> **What you will do**
Below are the records. List every line holding the word "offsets".

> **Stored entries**
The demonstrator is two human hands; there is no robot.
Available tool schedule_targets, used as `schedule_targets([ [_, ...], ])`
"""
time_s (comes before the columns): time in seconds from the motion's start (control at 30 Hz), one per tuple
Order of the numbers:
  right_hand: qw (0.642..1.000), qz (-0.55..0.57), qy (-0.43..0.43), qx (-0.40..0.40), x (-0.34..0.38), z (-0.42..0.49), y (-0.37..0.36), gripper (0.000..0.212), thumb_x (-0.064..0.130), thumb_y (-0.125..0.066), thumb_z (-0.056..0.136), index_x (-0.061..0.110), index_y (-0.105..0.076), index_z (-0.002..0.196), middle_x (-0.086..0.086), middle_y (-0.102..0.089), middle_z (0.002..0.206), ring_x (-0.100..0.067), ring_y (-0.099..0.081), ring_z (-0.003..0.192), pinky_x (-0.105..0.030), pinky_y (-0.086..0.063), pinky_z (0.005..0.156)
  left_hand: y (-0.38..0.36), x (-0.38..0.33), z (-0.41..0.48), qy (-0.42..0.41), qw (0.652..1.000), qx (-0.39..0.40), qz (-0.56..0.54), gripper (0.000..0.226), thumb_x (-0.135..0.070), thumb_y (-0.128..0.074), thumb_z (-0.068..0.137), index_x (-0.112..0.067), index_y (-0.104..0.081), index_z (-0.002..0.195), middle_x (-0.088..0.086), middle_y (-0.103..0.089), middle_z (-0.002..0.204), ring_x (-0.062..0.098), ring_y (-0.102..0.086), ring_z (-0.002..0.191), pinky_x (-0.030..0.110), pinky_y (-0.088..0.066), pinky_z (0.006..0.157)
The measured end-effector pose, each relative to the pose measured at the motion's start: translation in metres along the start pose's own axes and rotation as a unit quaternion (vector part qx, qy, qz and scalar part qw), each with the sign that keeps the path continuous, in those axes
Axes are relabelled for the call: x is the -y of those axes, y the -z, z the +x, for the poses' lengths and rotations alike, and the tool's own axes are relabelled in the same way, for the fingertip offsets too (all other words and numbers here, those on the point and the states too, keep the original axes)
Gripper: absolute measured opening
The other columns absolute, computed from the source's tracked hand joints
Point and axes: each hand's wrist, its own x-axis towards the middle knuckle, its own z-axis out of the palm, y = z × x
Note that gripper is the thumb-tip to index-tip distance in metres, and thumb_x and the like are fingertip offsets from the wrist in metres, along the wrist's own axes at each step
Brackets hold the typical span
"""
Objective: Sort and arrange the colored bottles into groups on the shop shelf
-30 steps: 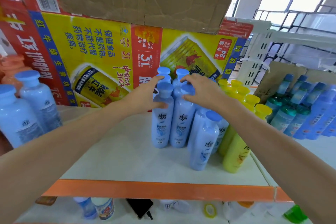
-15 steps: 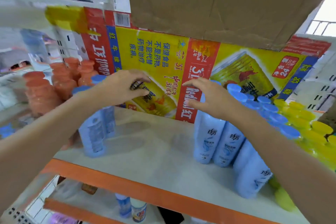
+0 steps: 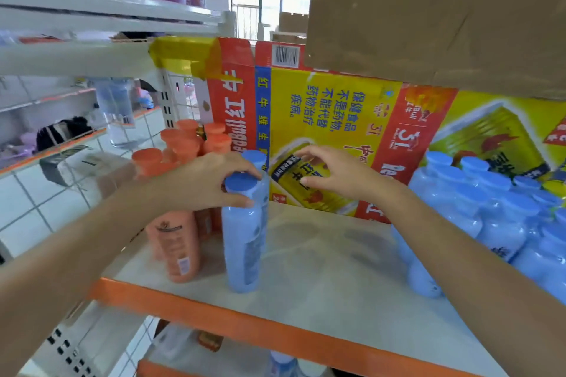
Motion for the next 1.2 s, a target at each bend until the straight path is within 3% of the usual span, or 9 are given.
schedule_targets([
  [0.13, 0.999, 0.045, -0.006, 0.008, 0.021, 0.025, -0.014, 0.055, 0.018, -0.061, 0.087, 0.025, -0.039, 0.138, 0.005, -0.053, 0.127, -0.008, -0.048, 0.114, -0.019, -0.036, 0.091, -0.003, 0.014, 0.002, -0.026, 1.000, -0.008, -0.006, 0.039, -0.029, -0.074, 0.074, -0.023, -0.062, 0.111, -0.024, -0.051, 0.097, -0.026, -0.043, 0.086, -0.001, -0.032, 0.075],
  [0.23, 0.998, 0.057, -0.004, 0.035, 0.036, 0.043, -0.022, 0.060, 0.012, -0.059, 0.088, 0.025, -0.035, 0.141, 0.001, -0.045, 0.140, -0.010, -0.042, 0.126, -0.018, -0.033, 0.097, -0.004, 0.017, 0.005, -0.033, 0.999, -0.009, -0.010, 0.039, -0.029, -0.073, 0.075, -0.023, -0.064, 0.112, -0.026, -0.051, 0.091, -0.009, -0.052, 0.077, 0.008, -0.038, 0.069],
  [0.37, 0.997, 0.030, 0.012, 0.075, 0.048, 0.063, -0.026, 0.060, 0.006, -0.060, 0.086, 0.016, -0.037, 0.141, -0.001, -0.039, 0.145, -0.013, -0.036, 0.131, -0.020, -0.032, 0.101, -0.005, 0.023, 0.005, -0.028, 0.999, -0.021, -0.024, 0.040, -0.030, -0.074, 0.073, -0.025, -0.064, 0.112, -0.002, -0.063, 0.102, 0.016, -0.057, 0.084, 0.025, -0.043, 0.073],
  [0.53, 0.998, 0.015, 0.016, 0.055, 0.050, 0.070, -0.026, 0.050, 0.008, -0.067, 0.079, 0.013, -0.053, 0.127, -0.001, -0.054, 0.126, -0.007, -0.047, 0.109, -0.022, -0.038, 0.089, -0.005, 0.027, 0.002, -0.034, 0.998, -0.021, -0.053, 0.041, -0.029, -0.075, 0.073, -0.027, -0.064, 0.113, -0.010, -0.059, 0.103, 0.009, -0.055, 0.091, 0.018, -0.043, 0.078],
  [0.67, 1.000, -0.006, 0.000, 0.024, 0.046, 0.065, -0.024, 0.045, 0.015, -0.073, 0.075, 0.014, -0.058, 0.117, 0.005, -0.055, 0.107, -0.004, -0.047, 0.092, -0.020, -0.035, 0.077, -0.007, 0.028, 0.002, -0.047, 0.998, -0.025, -0.032, 0.041, -0.029, -0.072, 0.076, -0.028, -0.061, 0.116, -0.017, -0.053, 0.102, -0.012, -0.047, 0.083, 0.008, -0.036, 0.072],
  [0.87, 0.999, -0.022, -0.026, -0.007, 0.035, 0.030, -0.011, 0.038, 0.011, -0.072, 0.069, 0.018, -0.064, 0.105, 0.001, -0.060, 0.104, -0.011, -0.052, 0.092, -0.029, -0.048, 0.079, -0.010, 0.025, 0.002, -0.080, 0.996, 0.008, 0.028, 0.039, -0.038, -0.054, 0.087, -0.026, -0.053, 0.124, -0.008, -0.054, 0.117, 0.010, -0.053, 0.104, 0.030, -0.044, 0.089],
  [0.93, 0.999, -0.043, -0.031, -0.005, 0.034, 0.016, -0.003, 0.037, 0.010, -0.071, 0.071, 0.019, -0.064, 0.107, 0.007, -0.053, 0.099, -0.010, -0.049, 0.088, -0.017, -0.041, 0.068, -0.012, 0.022, 0.006, -0.082, 0.996, 0.013, 0.045, 0.038, -0.034, -0.056, 0.089, -0.026, -0.052, 0.126, -0.011, -0.052, 0.119, 0.008, -0.051, 0.107, 0.026, -0.041, 0.091],
  [1.03, 0.996, -0.065, -0.055, 0.010, 0.026, -0.007, 0.011, 0.040, 0.013, -0.070, 0.072, 0.020, -0.063, 0.110, 0.007, -0.052, 0.098, -0.011, -0.050, 0.086, -0.018, -0.039, 0.065, -0.014, 0.012, 0.016, -0.097, 0.994, 0.013, 0.044, 0.036, -0.029, -0.060, 0.086, -0.027, -0.054, 0.122, -0.015, -0.050, 0.112, 0.005, -0.050, 0.106, 0.017, -0.039, 0.087],
  [1.2, 0.993, -0.067, -0.100, -0.018, 0.005, -0.057, 0.030, 0.038, 0.011, -0.071, 0.070, 0.019, -0.067, 0.107, 0.007, -0.057, 0.093, -0.002, -0.048, 0.077, -0.017, -0.041, 0.069, -0.022, -0.018, 0.037, -0.121, 0.991, 0.034, 0.044, 0.035, -0.027, -0.060, 0.086, -0.023, -0.055, 0.120, -0.008, -0.053, 0.121, 0.008, -0.049, 0.112, 0.024, -0.039, 0.095],
])
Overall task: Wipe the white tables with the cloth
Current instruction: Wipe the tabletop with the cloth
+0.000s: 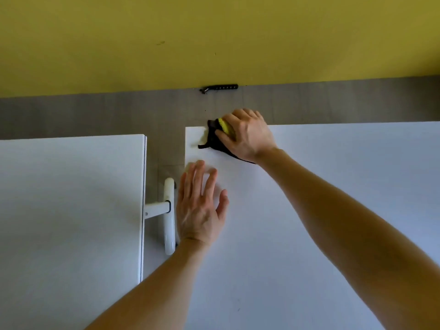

> **Answer box**
Axes are relabelled for the call: x is the -y of those axes, y the -z, z the +x, for the poses' lengths and rotations alike, and the tool's own axes are relabelled in the same way, for the fingertip offsets too (all other words and numbers here, those on the point and the states too, keep the original axes)
Note that gripper is the thumb-tip to index-tip distance in metres, and thumb_x and the like are fingertip offsets from the wrist in metres, along the wrist's own axes at each step

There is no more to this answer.